At Hospice of San Angelo, no patient is denied care based on inability to pay. The fact is that hospice care may be paid for by Medicare, Medicaid and/or Private Insurance. A patient who does not have access to any of these payers is still eligible for all care that would customarily be provided to any of our patients. As a community based, not for profit organization our goal is to provide care to anyone who needs our services and meets criteria for admission.

I'm not sick enough for hospice care

As mentioned above many find that they wish they had found hospice care much sooner. You do not have to be bedbound or unable to function to be on hospice care with many diagnoses. Earlier referrals and admissions lead to better overall care. You and your hospice team will have more time to get to know each other before your illness gets worse which lends itself to increased feelings of trust and confidence in your hospice care team.
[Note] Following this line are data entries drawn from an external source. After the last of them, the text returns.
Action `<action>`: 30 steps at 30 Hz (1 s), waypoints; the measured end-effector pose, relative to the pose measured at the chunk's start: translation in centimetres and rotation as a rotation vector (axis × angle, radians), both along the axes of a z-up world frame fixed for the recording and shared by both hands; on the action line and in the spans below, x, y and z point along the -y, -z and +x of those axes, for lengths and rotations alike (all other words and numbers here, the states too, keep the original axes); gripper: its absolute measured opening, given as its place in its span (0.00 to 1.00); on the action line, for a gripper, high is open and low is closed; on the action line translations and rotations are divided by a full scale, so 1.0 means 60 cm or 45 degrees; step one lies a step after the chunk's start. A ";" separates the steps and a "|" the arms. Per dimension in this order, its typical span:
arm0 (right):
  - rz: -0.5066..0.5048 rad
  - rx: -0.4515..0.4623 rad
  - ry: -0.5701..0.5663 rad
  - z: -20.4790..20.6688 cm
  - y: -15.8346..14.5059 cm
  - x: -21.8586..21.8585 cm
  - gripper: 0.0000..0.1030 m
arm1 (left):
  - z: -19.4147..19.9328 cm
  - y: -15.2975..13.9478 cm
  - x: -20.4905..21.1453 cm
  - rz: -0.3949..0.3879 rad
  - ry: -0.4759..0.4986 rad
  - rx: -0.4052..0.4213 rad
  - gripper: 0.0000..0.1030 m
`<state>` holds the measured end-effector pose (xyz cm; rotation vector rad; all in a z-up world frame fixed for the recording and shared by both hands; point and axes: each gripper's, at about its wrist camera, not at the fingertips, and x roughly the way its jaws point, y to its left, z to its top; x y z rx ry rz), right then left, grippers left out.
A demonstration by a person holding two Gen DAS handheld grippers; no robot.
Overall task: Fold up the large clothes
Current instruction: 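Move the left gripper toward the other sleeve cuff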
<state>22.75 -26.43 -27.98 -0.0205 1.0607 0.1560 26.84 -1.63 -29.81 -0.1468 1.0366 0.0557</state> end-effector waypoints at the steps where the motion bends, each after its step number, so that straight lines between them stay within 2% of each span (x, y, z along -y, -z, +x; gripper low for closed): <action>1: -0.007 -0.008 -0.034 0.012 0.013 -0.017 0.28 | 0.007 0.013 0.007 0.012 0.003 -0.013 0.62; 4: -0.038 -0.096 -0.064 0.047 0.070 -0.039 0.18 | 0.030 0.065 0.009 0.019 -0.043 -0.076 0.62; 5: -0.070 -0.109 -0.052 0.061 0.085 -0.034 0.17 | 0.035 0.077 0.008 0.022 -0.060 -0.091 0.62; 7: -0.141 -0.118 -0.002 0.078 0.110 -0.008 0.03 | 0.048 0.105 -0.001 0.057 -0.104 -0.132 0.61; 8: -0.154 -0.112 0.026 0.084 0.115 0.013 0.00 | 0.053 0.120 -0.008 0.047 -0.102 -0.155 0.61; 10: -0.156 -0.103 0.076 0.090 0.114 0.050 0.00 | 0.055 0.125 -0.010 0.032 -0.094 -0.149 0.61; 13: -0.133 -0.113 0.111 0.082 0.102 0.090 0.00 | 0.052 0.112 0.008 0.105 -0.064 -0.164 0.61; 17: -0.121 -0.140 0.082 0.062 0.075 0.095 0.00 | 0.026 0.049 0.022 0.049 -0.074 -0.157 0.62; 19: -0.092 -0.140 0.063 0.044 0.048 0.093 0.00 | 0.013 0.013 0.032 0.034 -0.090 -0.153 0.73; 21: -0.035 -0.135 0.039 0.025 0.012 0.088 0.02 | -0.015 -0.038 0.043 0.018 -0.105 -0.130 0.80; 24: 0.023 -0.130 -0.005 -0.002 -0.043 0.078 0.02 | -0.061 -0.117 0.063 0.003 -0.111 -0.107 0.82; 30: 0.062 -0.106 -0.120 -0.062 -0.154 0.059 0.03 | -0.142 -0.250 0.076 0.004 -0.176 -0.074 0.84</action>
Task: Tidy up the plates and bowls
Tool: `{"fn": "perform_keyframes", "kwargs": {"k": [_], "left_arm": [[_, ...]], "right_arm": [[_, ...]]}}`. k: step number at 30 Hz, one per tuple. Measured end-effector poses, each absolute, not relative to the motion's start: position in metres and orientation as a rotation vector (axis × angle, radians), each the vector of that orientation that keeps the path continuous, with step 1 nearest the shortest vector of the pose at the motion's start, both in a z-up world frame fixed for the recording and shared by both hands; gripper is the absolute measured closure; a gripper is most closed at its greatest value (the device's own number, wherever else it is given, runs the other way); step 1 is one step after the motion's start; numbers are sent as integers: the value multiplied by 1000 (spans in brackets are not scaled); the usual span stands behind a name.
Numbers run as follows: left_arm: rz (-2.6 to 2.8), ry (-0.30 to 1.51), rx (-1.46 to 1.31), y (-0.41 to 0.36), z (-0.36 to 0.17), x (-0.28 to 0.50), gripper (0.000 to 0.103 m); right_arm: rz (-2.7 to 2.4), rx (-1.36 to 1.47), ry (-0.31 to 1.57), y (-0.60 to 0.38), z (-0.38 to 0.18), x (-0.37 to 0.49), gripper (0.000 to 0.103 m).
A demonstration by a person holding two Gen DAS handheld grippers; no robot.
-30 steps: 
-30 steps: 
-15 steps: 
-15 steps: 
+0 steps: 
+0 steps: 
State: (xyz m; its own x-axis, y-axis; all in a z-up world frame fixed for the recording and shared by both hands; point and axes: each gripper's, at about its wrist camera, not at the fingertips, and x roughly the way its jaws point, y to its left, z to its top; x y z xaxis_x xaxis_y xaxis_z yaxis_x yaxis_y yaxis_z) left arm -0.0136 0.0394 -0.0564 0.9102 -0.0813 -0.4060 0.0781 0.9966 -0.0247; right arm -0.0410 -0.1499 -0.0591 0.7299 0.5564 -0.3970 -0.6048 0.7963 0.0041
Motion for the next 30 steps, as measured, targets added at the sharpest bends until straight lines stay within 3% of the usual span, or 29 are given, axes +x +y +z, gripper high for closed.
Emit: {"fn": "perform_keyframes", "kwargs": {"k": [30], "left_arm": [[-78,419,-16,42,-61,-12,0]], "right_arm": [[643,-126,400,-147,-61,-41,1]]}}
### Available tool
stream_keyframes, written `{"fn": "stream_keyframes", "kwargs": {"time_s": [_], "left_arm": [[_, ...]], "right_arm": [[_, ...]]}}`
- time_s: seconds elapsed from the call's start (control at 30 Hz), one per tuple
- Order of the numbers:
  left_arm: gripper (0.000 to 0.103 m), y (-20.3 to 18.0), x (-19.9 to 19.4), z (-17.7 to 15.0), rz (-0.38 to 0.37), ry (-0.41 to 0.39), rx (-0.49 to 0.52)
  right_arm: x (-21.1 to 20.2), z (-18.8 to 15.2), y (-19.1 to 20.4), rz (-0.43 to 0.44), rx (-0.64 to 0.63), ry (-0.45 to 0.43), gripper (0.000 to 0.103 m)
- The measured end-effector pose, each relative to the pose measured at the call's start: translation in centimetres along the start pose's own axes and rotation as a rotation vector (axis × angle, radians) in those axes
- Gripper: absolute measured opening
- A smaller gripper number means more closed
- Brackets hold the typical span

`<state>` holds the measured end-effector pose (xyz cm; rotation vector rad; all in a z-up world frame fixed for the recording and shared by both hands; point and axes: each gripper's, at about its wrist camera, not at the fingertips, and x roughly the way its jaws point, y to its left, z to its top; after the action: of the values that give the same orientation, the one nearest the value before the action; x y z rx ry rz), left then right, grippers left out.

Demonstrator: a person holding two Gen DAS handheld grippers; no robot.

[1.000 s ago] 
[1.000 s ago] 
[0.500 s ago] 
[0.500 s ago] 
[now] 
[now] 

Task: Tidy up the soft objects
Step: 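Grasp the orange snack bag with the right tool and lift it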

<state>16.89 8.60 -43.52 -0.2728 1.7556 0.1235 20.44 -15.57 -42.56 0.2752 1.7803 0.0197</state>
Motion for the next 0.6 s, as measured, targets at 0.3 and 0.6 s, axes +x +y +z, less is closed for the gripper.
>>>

Hospice also offers support to your family and loved ones to help them through this difficult time as well.

Once we choose hospice care there is no going back

Electing hospice care is always reversible. Some of our patients "graduate" from our program because they do, in fact, do too well to continue to qualify for our services. Should you decide to pursue more aggressive treatment or just experience an improvement in condition you can be discharged from the program or choose to revoke your hospice benefit depending on the situation.